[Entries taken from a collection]
========================================================================

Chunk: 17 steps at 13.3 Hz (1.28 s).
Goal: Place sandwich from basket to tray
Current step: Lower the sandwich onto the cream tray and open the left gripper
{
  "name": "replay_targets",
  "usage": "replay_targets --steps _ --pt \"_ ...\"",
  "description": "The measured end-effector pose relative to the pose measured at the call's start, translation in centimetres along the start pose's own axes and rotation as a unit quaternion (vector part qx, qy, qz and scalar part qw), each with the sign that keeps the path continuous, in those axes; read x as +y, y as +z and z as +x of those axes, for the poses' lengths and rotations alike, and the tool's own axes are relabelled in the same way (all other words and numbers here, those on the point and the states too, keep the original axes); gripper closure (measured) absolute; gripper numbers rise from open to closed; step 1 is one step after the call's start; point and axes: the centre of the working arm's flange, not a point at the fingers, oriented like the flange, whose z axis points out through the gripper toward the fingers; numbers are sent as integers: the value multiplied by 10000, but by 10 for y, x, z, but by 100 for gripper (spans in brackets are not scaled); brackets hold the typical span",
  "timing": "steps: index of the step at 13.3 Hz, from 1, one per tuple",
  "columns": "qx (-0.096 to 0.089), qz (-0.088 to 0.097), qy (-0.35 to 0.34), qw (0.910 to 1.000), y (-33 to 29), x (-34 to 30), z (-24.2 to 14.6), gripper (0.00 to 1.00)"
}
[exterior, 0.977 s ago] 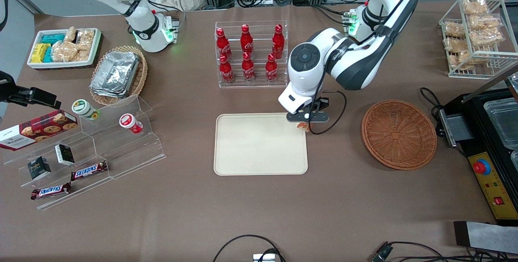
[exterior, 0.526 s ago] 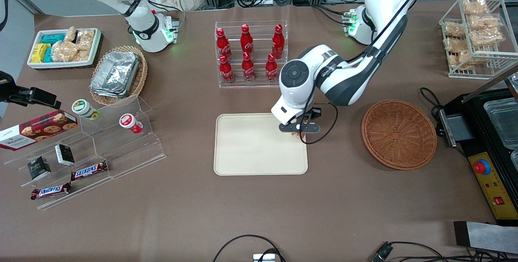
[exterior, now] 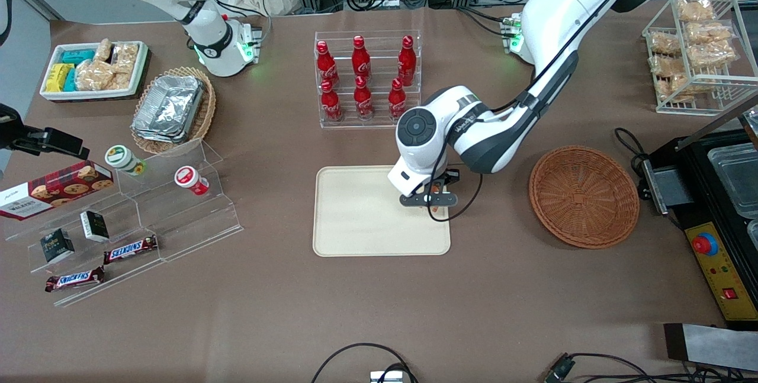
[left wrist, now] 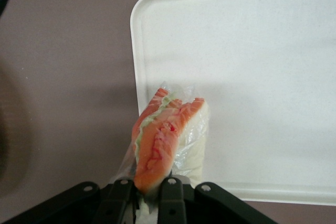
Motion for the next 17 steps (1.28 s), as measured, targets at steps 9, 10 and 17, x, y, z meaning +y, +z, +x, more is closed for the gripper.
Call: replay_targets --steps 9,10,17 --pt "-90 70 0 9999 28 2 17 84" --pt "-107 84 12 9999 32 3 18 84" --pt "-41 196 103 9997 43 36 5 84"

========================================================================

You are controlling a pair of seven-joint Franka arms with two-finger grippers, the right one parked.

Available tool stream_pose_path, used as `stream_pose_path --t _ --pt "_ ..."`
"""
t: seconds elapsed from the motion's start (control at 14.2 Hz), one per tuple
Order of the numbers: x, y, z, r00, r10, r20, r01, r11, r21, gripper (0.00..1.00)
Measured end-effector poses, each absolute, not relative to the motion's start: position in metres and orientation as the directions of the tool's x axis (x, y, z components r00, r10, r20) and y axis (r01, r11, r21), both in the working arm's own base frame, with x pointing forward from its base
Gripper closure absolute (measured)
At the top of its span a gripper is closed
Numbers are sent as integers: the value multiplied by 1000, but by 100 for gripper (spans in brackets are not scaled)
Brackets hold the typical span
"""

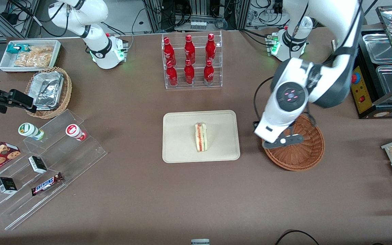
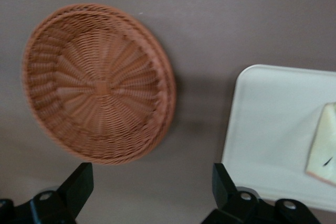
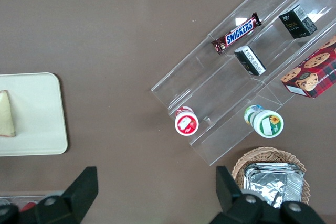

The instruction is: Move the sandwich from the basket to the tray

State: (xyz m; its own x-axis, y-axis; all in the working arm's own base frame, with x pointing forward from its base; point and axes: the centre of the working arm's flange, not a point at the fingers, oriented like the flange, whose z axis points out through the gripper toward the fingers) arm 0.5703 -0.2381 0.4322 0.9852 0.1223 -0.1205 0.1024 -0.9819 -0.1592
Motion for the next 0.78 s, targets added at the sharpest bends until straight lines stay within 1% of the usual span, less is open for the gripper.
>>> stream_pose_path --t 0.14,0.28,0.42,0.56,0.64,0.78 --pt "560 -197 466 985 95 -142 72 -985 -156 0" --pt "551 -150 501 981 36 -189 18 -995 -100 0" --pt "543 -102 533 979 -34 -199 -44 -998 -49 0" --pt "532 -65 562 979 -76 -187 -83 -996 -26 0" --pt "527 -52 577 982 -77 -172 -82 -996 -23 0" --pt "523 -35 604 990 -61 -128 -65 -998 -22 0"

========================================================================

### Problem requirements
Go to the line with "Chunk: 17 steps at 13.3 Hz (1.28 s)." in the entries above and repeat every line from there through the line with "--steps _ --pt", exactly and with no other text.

### Output below
Chunk: 17 steps at 13.3 Hz (1.28 s).
Goal: Place sandwich from basket to tray
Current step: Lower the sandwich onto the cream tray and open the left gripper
{
  "name": "replay_targets",
  "usage": "replay_targets --steps _ --pt \"_ ...\"",

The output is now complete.